Exercise> Would you copy every line of the listing below that includes the word "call"?

Provided material>

++++++++

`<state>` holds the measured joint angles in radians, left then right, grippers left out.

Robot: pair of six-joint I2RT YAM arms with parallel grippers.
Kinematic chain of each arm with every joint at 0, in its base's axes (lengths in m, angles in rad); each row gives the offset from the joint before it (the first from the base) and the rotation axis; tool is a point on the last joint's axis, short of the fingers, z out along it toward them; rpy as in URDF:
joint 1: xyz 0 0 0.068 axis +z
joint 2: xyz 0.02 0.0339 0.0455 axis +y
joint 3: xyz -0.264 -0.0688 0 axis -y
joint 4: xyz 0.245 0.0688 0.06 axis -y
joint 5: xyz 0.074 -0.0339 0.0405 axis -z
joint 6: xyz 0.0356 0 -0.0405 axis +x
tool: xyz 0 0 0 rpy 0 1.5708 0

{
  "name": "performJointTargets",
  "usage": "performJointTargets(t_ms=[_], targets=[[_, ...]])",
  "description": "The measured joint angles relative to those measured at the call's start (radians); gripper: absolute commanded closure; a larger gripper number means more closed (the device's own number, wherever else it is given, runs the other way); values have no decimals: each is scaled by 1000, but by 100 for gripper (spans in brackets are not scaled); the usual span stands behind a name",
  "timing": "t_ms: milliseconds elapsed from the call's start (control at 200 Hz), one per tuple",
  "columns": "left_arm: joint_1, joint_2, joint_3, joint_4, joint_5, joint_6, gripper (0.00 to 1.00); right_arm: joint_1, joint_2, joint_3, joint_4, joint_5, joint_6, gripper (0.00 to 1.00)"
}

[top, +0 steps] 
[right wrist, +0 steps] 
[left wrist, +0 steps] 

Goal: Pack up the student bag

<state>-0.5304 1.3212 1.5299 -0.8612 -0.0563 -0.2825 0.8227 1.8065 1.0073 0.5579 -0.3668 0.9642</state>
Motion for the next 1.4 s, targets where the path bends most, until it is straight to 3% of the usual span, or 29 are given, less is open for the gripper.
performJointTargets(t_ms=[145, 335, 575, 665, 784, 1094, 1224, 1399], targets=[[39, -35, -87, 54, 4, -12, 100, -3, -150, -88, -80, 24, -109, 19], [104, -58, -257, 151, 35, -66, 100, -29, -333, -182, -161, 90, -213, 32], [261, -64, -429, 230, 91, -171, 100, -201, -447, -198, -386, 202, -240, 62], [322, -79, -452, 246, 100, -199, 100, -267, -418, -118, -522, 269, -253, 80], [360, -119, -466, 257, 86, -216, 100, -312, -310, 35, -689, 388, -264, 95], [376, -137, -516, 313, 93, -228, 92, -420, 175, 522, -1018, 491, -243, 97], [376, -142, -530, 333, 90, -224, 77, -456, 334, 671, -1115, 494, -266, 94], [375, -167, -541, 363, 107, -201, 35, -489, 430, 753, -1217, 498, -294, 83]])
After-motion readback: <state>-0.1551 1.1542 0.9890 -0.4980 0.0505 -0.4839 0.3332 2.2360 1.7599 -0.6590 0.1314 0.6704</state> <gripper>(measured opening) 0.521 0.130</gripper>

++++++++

Reply to the exercise>
  "description": "The measured joint angles relative to those measured at the call's start (radians); gripper: absolute commanded closure; a larger gripper number means more closed (the device's own number, wherever else it is given, runs the other way); values have no decimals: each is scaled by 1000, but by 100 for gripper (spans in brackets are not scaled); the usual span stands behind a name",
  "timing": "t_ms: milliseconds elapsed from the call's start (control at 200 Hz), one per tuple",

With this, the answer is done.